We needn't gate the above issue on implementing a full structured dump, but I'd be willing to invest a day to get a prototype together to see if this looks like the right approach. Let me know what you think.

cherrymui commented 7 months ago

TextOffset uintptr // ASLR offset of text segment

The address of text segment is pretty hard to get in a portable way. Maybe we could use the address of the runtime.text symbol, which is "the start address of Go text" (which is essentially the text segment address, but in cgo programs there could be C functions before Go text and it is pretty hard to know the segment start)?

EntryPC uintptr // text segment address of function entrypoint (is this meaningful if Inlined??)

For inlined frames, the entry PC is probably not meaningful. As the PC would be 0, EntryPC probably should be 0 as well.

On the other hand, how would one compute relative PC (assuming it is useful)? Say, G is inlined to F, G crashes, we'd have F:

EntryPC: F's start address
PC:      0
Inlined: false

G

EntryPC: 0??
PC:      faulting address
Inlined: true

So we'd need FrameG.PC - FrameF.EntryPC? Which seems a bit awkward... Using F's start address as G's EntryPC is also somewhat weird, though...

adonovan commented 7 months ago

Maybe we could use the address of the runtime.text symbol, which is "the start address of Go text".

Sounds good.

RuntimeText uintptr // address of runtime.text symbol (for un-applying ASLR)

For inlined frames, the entry PC is probably not meaningful. As the PC would be 0, EntryPC probably should be 0 as well.

On the other hand, how would one compute relative PC (assuming it is useful)?

It's not obvious to me that it is useful. The virtual call (NOP) PCs were a means to an end (file/line/etc) that would now be served directly.

adonovan commented 7 months ago

This comment in traceback makes me wonder whether JSON is the right encoding, since a truncated JSON document is not a JSON document:

    // - We'd prefer to walk the stack once because in really bad situations
    //   traceback may crash (and we want as much output as possible) or the stack
    //   may be changing.

Is this rare enough in practice not to matter?

cherrymui commented 7 months ago

Traceback crashing is usually a runtime bug or memory corruption e.g. due to misuse of unsafe or cgo. If we say that this feature is mostly for debugging user code, not runtime bugs, then maybe we could say it is rare.

gopherbot commented 7 months ago

Change https://go.dev/cl/571676 mentions this issue: Revert "runtime: traceback: include pc=0x%x for inline frames"
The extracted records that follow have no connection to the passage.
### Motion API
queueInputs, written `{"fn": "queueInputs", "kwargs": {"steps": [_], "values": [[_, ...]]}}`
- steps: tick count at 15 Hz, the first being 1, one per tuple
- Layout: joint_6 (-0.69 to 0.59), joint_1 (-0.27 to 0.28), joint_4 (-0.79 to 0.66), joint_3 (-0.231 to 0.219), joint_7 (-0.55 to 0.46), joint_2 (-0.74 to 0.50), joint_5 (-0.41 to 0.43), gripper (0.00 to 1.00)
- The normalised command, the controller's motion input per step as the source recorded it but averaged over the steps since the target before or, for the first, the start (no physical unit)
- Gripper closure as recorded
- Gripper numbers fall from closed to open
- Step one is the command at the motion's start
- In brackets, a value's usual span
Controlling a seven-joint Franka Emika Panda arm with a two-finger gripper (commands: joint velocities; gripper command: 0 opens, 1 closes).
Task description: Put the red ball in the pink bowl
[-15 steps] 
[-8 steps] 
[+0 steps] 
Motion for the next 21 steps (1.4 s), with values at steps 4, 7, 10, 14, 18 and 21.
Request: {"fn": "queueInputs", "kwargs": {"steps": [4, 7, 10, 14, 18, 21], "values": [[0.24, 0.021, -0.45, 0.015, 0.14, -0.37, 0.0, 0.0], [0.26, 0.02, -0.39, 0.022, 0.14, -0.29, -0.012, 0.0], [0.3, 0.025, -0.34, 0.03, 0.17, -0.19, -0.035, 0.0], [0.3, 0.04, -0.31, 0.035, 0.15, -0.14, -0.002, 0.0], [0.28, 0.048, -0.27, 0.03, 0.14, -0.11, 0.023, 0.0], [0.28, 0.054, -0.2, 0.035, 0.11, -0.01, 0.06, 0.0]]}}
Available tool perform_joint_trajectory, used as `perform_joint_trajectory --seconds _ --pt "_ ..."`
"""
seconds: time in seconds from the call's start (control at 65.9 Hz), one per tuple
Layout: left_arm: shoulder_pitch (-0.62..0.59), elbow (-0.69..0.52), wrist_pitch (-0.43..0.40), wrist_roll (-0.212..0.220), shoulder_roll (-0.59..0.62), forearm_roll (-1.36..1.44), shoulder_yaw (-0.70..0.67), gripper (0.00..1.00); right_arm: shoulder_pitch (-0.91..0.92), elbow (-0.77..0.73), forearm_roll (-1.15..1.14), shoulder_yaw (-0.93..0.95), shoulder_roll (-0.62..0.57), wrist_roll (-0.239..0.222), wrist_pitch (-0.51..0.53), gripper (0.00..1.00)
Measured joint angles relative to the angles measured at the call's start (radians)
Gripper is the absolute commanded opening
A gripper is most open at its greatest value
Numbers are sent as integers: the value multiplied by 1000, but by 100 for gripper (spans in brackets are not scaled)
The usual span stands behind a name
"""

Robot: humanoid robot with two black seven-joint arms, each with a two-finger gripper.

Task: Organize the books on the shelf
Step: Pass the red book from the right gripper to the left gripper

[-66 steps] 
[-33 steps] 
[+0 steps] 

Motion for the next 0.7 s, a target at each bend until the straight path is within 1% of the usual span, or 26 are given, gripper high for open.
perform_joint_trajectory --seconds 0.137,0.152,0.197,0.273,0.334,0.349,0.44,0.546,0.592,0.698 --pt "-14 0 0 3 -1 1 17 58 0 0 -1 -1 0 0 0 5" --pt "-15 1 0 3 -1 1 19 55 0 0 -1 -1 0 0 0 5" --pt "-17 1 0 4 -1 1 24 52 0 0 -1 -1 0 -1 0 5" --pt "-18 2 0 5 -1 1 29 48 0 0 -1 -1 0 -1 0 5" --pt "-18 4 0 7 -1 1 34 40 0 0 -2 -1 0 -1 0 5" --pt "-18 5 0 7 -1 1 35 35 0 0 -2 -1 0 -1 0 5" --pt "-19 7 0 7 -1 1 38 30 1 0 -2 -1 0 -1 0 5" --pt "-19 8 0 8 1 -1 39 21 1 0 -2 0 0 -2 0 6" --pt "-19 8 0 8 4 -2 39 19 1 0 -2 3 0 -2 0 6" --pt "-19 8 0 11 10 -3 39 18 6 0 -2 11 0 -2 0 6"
gopherbot commented 7 months ago

Change https://go.dev/cl/571797 mentions this issue: runtime: revert "traceback: include pc=0x%x for inline frames"

rsc commented 7 months ago

The JSON should use the same field names as exported runtime data structures and methods whenever possible. This means s/Filename/File/ and s/EntryPC/Entry/.

aclements commented 7 months ago

I like the general shape of this, but have two big comments, both of which take inspiration from go test -json:

Rather than producing one long JSON object, which as you noted can be a problem if it gets truncated, I'd much rather we produce a stream of newline-separated JSON objects. That's still easy to parse (especially if we can really guarantee it's all JSON, unlike go test -json), but much more robust. It's also generally easier to process in a streaming manner if that matters, because you know you'll get high-level information before lower-level information. We could have a few different types of records for "starting a panic trace", "starting a goroutine", and "frame".
Consider including everything that would appear on stderr in these records. E.g., in the go test -json format, you can just concatenate the Output fields of all the records to reconstitute the original text format. That leads to some redundancy, but can be incredibly useful.

adonovan commented 7 months ago

I'd much rather we produce a stream of newline-separated JSON objects.

@prattmic and I were just discussing this; like @cherrymui he thought truncation would arise only very rarely due to obscure runtime bugs (e.g. signal race with vdso), and that losing those records wouldn't stop application developers from getting good coverage of their bugs from field reports. (Of course, the runtime team might have a different valuation of exactly those bug reports.)

Consider including everything that would appear on stderr in these records.

By "everything", do you mean all the strings printed during the traceback operation---the unstructured crash report? That would be redundant with the structured report, though perhaps slightly easier to read. (I can't imagine you are proposing that the entire process's stderr, even before the crash, would be JSON-framed and emitted to the crash fd.)

adonovan commented 7 months ago

Consider including everything that would appear on stderr in these records.

Also, that would require buffering, and we can't be allocating at this point.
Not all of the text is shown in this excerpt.